## What needs to be done
With the pictures removed, please write out every line below exactly as given.

## Raw data

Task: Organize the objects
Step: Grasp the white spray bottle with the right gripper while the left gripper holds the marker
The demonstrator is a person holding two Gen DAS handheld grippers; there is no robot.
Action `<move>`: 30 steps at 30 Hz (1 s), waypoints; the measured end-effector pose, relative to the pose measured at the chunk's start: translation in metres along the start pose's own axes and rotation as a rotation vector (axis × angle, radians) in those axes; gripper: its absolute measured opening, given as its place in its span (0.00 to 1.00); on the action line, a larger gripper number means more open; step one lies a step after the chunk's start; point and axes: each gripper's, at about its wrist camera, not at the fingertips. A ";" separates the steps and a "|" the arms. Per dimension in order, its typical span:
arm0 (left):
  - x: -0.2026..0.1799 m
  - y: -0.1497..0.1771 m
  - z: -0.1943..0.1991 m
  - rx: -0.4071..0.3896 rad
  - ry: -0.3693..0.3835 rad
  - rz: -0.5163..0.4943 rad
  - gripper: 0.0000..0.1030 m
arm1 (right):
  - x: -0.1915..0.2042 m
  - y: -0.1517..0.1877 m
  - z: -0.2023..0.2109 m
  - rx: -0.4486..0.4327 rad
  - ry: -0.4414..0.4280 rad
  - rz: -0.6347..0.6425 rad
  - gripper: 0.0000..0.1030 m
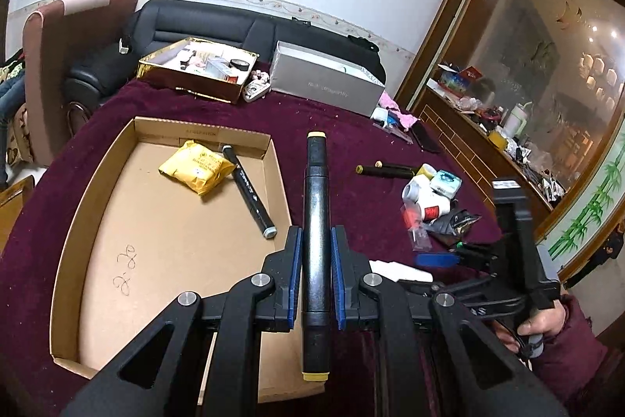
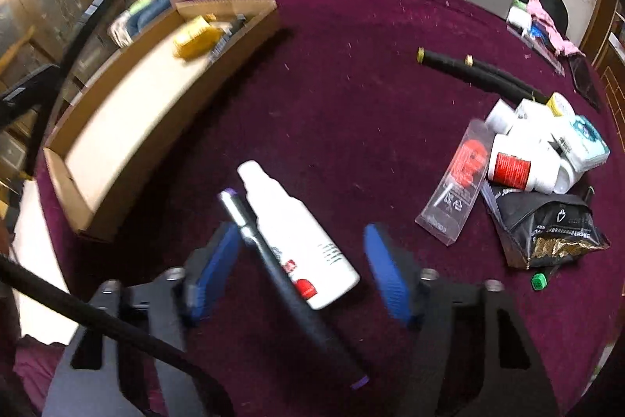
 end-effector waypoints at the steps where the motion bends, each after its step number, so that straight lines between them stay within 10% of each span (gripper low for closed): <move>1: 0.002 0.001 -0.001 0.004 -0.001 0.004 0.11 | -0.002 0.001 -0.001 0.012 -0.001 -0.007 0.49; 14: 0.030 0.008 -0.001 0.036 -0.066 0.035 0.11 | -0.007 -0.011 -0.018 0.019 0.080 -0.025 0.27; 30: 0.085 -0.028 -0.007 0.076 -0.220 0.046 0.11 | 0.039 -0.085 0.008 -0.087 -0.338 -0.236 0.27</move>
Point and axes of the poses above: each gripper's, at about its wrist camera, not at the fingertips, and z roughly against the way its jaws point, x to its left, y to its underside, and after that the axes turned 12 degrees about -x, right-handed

## Answer section
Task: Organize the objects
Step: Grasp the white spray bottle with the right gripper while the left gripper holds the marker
The demonstrator is a person holding two Gen DAS handheld grippers; there is no robot.
Action `<move>`: 30 steps at 30 Hz (1 s), waypoints; the measured end-effector pose, relative to the pose measured at the chunk's start: translation in metres along the start pose's own axes and rotation as a rotation vector (axis × angle, radians) in those axes; gripper: its absolute measured opening, given as its place in its span (0.00 to 1.00); on the action line, a larger gripper number means more open; step one lies a step after the chunk's start; point and axes: each gripper's, at about its wrist camera, not at the fingertips. A ";" separates the steps and a "|" the arms. Per dimension in order, its typical span:
arm0 (left):
  - x: -0.2026..0.1799 m
  - y: -0.1497..0.1771 m
  - z: -0.1943..0.1991 m
  - rx: -0.4071..0.3896 rad
  - ry: -0.3693..0.3835 rad
  - rz: -0.5163..0.4943 rad
  - gripper: 0.0000..0.1030 m
arm1 (right):
  - x: -0.1915..0.2042 m
  - y: -0.1517..0.1877 m
  - z: -0.2023..0.2109 m
  - rx: -0.4486..0.4327 rad
  - ry: -0.4414..0.4280 rad
  - rz: -0.6347..0.6425 rad
  - gripper: 0.0000..0.1030 m
 end-effector waypoints at the steps where the motion bends, each after its step number, so that straight lines between them stay within 10% of each span (gripper low for closed): <move>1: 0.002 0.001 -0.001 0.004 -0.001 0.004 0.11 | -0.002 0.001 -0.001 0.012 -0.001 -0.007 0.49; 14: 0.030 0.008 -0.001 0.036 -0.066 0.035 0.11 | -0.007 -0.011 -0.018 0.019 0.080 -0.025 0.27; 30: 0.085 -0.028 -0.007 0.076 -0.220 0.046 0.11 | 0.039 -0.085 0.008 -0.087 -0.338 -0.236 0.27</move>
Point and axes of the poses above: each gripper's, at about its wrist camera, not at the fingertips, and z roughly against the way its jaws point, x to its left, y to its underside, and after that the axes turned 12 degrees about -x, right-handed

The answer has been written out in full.